The Pentagon said Thursday there has been another suicide attempt among inmates at its Guantanamo Bay prison for terrorist suspects, bringing the number to five in three weeks.

''Medical and psychiatric teams are working to try to prevent further injury or attempts,'' Pentagon spokeswoman Navy Lt. Cmdr. Barbara Burfeind said, declining further comment.

Including the 10 attempts in all of 2002, the new case brought the total to 15 since the high-security prison was built on the U.S. naval base a year ago to house men captured in the fight against terrorism. The five cases this year have all come since Jan. 16

Noting previous suicide attempts, the rights group Amnesty International has protested the prolonged detention and the uncertainty the men face about their future, saying it may cause physical and psychological harm.

Some of the men have been held more than a year under interrogation by the military without charges, trial or access to lawyers or their families.

The Bush administration has designated the men ''unlawful combatants,'' saying they are not entitled to the same rights as prisoners of war but are being treated humanely. Officials decline to say exactly how many are held and what their nationalities are, though the roughly 625 men are believed to come from more than 40 countries.

The facility has shifted its handling of prisoners in recent months after coming under a new commander.

Army Maj. Gen. Geoffrey Miller, who took over in November, said in a recent interview he was going to offer more rewards for cooperative behavior, such as chances to sleep, eat and pray together in a new medium-security detention wing. Until now, all men have been held in isolation in high-security cells.
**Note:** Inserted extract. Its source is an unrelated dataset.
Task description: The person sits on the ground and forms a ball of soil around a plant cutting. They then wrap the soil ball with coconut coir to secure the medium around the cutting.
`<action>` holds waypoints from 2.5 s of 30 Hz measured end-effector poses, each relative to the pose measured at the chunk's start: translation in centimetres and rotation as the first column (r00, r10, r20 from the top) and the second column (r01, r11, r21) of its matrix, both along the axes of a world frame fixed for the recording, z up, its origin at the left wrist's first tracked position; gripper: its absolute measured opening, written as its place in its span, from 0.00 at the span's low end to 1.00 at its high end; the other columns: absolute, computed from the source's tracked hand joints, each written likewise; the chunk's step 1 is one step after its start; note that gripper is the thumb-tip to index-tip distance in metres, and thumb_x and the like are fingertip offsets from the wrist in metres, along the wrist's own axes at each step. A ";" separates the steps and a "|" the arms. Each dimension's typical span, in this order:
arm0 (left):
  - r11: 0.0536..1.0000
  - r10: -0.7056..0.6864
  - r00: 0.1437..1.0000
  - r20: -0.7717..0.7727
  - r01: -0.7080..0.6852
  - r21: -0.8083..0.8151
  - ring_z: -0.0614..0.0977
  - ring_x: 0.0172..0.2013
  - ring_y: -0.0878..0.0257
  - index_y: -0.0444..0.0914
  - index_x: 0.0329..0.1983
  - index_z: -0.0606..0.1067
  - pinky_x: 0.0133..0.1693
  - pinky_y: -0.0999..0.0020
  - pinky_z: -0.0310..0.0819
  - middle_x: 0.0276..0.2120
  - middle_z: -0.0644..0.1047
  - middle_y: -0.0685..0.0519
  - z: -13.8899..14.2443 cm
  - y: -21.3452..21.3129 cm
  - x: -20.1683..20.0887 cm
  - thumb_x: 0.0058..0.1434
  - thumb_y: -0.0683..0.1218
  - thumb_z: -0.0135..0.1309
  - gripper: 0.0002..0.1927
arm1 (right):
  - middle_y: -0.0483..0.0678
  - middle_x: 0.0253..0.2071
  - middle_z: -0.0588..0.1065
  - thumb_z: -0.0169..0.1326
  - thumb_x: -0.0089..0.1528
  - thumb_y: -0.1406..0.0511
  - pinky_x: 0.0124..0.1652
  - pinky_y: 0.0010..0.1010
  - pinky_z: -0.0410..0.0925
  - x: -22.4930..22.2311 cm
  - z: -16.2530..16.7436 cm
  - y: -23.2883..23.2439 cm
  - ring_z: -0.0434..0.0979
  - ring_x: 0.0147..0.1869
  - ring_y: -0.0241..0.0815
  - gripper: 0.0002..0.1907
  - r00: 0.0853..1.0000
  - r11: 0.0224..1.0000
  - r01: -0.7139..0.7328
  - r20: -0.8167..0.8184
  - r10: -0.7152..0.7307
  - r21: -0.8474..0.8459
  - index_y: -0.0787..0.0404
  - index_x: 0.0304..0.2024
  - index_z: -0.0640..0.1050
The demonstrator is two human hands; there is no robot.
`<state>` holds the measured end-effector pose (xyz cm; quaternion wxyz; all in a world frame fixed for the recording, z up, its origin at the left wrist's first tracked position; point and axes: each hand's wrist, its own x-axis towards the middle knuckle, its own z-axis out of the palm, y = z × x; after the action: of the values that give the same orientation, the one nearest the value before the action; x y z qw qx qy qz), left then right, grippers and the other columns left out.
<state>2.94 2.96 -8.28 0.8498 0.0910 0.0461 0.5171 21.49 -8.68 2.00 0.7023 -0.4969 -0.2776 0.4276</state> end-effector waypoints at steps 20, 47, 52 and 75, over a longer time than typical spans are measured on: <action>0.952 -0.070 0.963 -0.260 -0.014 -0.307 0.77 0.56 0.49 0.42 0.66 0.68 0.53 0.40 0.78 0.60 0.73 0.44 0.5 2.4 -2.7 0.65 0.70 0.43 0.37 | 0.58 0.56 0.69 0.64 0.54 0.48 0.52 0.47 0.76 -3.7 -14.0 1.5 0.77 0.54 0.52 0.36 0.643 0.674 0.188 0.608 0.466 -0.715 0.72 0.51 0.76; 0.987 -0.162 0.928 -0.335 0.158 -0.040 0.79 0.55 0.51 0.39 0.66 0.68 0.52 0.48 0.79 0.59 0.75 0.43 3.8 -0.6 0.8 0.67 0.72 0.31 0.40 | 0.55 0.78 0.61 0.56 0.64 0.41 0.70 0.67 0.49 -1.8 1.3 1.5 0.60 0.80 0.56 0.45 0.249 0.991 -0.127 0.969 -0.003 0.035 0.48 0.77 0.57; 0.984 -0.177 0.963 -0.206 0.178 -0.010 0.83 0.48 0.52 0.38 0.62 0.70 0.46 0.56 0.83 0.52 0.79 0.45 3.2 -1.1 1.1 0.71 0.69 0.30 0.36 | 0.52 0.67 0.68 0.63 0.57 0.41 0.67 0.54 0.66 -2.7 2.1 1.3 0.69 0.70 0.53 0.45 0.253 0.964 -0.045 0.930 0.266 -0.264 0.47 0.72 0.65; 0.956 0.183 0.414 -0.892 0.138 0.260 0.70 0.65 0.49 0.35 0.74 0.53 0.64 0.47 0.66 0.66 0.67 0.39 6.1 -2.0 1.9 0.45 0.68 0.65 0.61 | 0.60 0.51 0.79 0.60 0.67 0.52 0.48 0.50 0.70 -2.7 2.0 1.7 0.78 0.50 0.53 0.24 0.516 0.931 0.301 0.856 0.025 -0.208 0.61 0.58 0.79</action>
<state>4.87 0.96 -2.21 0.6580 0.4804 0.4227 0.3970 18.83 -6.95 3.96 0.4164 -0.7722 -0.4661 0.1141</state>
Officials have declined to say what other changes he has instituted, though one said Miller was sent in to improve performance of interrogations at a time when officials were frustrated at the amount of information coming from stonewalling prisoners.

Brig. Gen. Rick Baccus, the previous commander in charge of detention -- meaning housing, guards, security and so on -- left in October amid complaints from some interrogators that he had been too concerned about prisoner treatment.

Miller was sent in to consolidate control over detention issues and interrogations, which had been under two commanders.

The recent string of suicide attempts started Jan. 16, when a prisoner was found hanging in his cell and a guard rescued him. His government was notified because his injuries were so serious, Burfeind said, adding that he was still hospitalized Thursday.

The four after that were treated and returned to their cells.

Defense Secretary Donald H. Rumsfeld has said the main goal of interrogations has been to get information prisoners may have about planned attacks or terrorist organizations.

He said those who are not a threat, not candidates for trial and of no further intelligence value will be transferred from the facility. Five prisoners have gotten out so far; officials said they had no information about how many more might be under consideration for release or trials.

Rumsfeld said Tuesday that ``these people are being treated properly, and the process is going along, and information's being gathered, intelligence information, and it's to the benefit of our country.''

Sweden this week demanded that one of its citizens held in Cuba be tried or released.